Our strategy aims at developing our products first as stand-alone treatment against hard to treat cancers such as Osteosarcoma, and then as add-on for existing commercialized immunotherapies in order to drastically increase response rates and complete remission. Choosing monotherapy as an approach will make our regulatory validation easier and give us more independence on the development. In addition, as Osteosarcoma is an orphan disease, we expect to get Fast track to bring our product in clinical phase and to market. Our products will also work in synergy with numerous commercialized therapeutic antibodies, enabling strategic deals with the main market leaders.

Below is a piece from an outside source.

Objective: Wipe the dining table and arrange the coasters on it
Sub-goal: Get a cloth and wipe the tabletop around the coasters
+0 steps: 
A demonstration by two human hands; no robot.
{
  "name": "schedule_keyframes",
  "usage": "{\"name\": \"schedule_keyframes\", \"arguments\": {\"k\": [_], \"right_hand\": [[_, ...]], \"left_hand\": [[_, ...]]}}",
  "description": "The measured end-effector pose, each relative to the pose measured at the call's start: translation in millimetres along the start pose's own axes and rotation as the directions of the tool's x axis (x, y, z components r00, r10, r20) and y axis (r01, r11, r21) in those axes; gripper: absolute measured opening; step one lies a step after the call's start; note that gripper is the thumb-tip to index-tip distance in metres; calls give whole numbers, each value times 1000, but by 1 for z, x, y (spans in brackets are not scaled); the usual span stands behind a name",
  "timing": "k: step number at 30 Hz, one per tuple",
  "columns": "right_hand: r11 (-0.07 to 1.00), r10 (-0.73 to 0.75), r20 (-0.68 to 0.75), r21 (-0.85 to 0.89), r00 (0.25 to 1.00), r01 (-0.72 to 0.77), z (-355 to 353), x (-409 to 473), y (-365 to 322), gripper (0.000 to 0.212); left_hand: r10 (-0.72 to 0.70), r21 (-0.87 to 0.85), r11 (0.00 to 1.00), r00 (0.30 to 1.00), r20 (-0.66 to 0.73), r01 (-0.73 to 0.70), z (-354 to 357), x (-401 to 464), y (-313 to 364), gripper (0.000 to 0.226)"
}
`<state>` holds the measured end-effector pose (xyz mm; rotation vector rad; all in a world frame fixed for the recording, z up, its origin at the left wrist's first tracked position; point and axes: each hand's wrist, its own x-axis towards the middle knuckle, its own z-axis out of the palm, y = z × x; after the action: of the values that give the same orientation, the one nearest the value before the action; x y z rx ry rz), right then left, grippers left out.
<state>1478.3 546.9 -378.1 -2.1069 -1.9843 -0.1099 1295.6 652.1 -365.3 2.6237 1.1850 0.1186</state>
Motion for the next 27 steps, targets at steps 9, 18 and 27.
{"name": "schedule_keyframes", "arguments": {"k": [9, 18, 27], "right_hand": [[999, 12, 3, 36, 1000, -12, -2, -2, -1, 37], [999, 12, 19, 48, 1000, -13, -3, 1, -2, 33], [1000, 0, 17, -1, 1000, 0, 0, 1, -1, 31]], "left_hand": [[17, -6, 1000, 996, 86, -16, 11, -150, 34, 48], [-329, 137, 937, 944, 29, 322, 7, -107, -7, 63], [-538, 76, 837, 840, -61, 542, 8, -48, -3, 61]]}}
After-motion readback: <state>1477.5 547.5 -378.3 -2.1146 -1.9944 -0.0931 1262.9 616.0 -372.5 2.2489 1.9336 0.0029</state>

This new strategy will increase our impact on the European market of immuno-oncology and will enlarge the potential number of targeted customers, market, value of the deals, and economic impact inside EU with new potential collaborations and applications of our technology. We thus expect that our immunostimulants will have a significant impact on global health, both at the individual and the public health levels, by both providing effective therapeutic solution for cancers with unmet medical needs and by raising the cure rate of cancer immunotherapies over 50%.